Smoke and Mirrors
Here's one of those studies I just have to shake my head at. It's one of the countless "low-fat" diet interventions that have been done since the 1980s. Here the subjects were split into two groups, a low-fat diet and a low-fat diet plus exercise.
Both groups lost weight over the 12 week study. So is the low-fat diet the answer to losing weight? No, no, and no. First off, any dramatic shift in diet is bound to have an effect on the body. If a person suddenly switches to a low-fat or low-carbohydrate diet, they will lose weight. Yet the weight will always come back.
Walter Willett, from the Harvard School of Public Health, says this nicely in one of his papers, "Dietary fat is not a major determinant of body fat": "In short-term trials, a modest reduction in body weight is typically seen in individuals randomized to diets with a lower percentage of calories from fat. However, compensatory mechanisms appear to operate, because in randomized trials lasting >or=1 year, fat consumption within the range of 18% to 40% of energy appears to have little if any effect on body fatness."

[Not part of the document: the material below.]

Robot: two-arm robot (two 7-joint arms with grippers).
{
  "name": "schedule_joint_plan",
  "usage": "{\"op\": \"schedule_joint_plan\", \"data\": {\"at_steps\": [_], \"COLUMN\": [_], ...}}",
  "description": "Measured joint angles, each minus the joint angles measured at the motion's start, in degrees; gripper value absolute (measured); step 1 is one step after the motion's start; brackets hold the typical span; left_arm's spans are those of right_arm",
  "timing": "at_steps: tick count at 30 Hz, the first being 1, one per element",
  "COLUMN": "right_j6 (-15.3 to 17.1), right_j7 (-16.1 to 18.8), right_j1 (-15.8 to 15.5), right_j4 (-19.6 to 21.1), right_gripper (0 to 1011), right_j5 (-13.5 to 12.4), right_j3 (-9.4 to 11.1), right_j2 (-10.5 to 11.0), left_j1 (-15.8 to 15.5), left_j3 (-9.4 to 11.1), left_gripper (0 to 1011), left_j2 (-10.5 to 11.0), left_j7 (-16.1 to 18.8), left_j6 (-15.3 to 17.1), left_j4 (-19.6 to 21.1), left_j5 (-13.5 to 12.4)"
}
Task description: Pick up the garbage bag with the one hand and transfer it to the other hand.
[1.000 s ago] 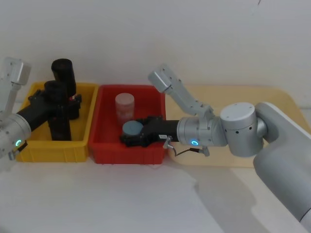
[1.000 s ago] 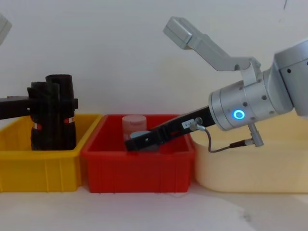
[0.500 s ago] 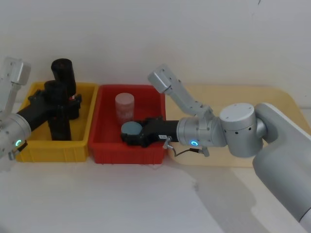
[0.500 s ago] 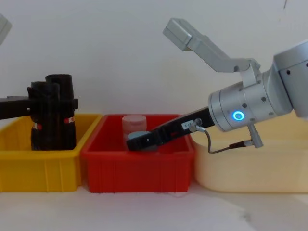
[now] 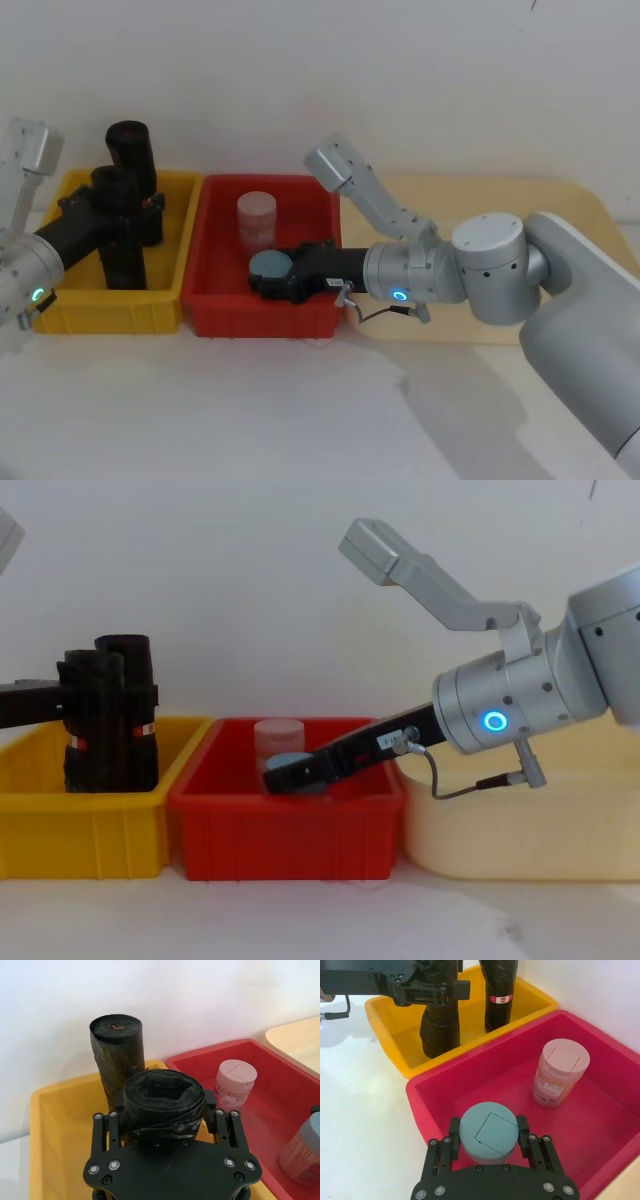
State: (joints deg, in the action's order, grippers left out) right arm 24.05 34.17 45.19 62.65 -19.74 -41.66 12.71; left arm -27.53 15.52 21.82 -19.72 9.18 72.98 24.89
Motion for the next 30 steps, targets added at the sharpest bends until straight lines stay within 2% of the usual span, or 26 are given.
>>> {"op": "schedule_joint_plan", "data": {"at_steps": [11,30], "right_j6": [-0.03,-0.03], "right_j7": [-0.02,-0.01], "right_j1": [0.00,0.00], "right_j4": [-0.02,-0.01], "right_gripper": [648,647], "right_j5": [0.00,0.00], "right_j3": [-0.01,-0.01], "right_j2": [-0.01,-0.01], "left_j1": [0.00,0.00], "left_j3": [0.00,0.00], "left_gripper": [563,429], "left_j2": [0.00,0.00], "left_j7": [0.00,0.00], "left_j6": [0.00,0.00], "left_j4": [0.00,0.00], "left_j5": [0.00,0.00]}}
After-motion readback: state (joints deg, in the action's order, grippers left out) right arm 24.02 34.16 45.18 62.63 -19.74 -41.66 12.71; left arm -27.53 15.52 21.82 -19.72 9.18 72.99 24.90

In other words, if you deprive the body of what it needs it will compensate and adjust over time. None of these low-fat diets (or any other diets) show any significant weight loss over a couple of years.
I think history will judge this time period and the dietary studies being performed fairly harshly. Researchers have known for many years now that diets aren't the answer to long-term weight loss. Yet people keep cranking out these studies trying to defend their turf. In the meantime, the US population gets heavier and heavier and the medical costs continue to rise.